The first lesson I taught on my own was social, a discussion based lesson looking at how culture is reflected in our family communities. The second lesson I taught was ELA, in which we read and deconstructed a mystery narrative, pulling out elements such as detective, suspect, clues, evidence, etc. Overall, I was happy with how both lessons went but there were definitely challenges in each lesson.
In the social lesson, the students were to move around the classroom to music and do a turn-and-talk about a specific question with a different partner each time the music stopped. The first few rounds of this went well, but after that some of the students started to talk in groups or always go with the same partner. Some students also started to misbehave in certain ways, like jumping over desks. Later in the lesson, we formed a talking circle to share our partner discussions. This also started out well and then became challenging, as the students really struggled to stay focused and listen to each other during the talking circle. In the ELA lesson, the students were really engaged during the story reading, but I started to lose some of them toward the end of the lesson when filling out the story map together as a class.

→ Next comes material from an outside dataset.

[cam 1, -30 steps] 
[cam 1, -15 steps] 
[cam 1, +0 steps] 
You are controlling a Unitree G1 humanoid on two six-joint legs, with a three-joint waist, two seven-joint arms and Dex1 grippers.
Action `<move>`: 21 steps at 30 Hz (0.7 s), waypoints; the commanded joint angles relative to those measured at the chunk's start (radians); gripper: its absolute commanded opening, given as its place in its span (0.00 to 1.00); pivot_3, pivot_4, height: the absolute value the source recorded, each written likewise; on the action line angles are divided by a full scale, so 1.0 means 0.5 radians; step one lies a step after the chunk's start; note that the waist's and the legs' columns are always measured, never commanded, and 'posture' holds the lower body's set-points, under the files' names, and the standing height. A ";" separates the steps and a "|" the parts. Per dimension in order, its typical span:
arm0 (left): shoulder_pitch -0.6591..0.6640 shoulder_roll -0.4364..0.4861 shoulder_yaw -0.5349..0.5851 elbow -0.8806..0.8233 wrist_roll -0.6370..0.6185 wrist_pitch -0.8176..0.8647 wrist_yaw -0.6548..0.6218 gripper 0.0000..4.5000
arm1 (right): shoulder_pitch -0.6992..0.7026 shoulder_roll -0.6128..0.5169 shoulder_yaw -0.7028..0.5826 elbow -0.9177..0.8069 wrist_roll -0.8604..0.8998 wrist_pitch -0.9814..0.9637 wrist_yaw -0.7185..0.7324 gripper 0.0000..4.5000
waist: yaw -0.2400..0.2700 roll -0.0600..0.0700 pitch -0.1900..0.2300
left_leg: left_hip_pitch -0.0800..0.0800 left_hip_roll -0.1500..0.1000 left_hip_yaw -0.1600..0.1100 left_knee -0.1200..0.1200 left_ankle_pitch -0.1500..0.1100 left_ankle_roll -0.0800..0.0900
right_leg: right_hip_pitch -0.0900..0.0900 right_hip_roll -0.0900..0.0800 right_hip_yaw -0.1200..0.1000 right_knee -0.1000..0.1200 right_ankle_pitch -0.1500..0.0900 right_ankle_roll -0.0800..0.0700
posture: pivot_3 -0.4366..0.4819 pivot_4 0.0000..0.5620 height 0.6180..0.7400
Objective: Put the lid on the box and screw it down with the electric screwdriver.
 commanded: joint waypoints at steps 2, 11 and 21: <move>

Transitions were challenging in both lessons, from moving all the desks to make space for a circle talk and getting students to form a circle in the social lesson to having to switch from the projector to the overhead in the middle of the ELA lesson. I also found it difficult to scan the room and identify which students were off-task or not following directions because I was so focused on trying to get my lesson across.
This past week, I used classroom management strategies as my professional development goal and got feedback from my teaching partner and my co-op teacher. My goals were to wait for complete silence before starting to talk, to call on students who were off-task to answer questions, and to move toward students who were off-task. These strategies helped and I’m improving my classroom management skills, but I couldn’t help but feel a bit discouraged at how the students were responding to my lessons. I have all these idealized notions of what teaching is and how teaching should look, and I felt like my lessons weren’t measuring up. I found comfort in a blog post from my classmate, Kara (follow her blog!). Part of her post read:
This was an important learning moment for me, because, of course, all teachers will become frustrated with their students at some point, yet I always have this idea that teaching is magical and will go perfectly. Letting go of some of these idealized notions has been a big part of my pre-internship experience. Having students test your patience does not mean you are a failure, it means you are human and so are they. It isn’t whether you are frustrated or not, but how you handle the frustration.
I was really encouraged that Kara was also experiencing these feelings and I realized that most of my classmates probably are. Also, I thought about why I faced those challenges and came up with a few reasons. One, my learners aren’t used to doing activity-based learning; they are used to worksheets. Two, they had only done a circle talk once before. Three, I should have planned better for transitions and given clearer directions in some instances. Four, the students love to tell stories but struggle to listen to one another for long periods of time. These are all things that can be worked on and improved with practice!
Based on that, I think some of my idealized notions of teaching can still be goals to work towards. I just need to realize and accept that I’m not going to be perfect and neither are my students, and it’s not fair to expect that of myself or of them. So rather than becoming disheartened about the practical aspects of teaching, I’m becoming excited about the opportunity to learn alongside my students in all our imperfections.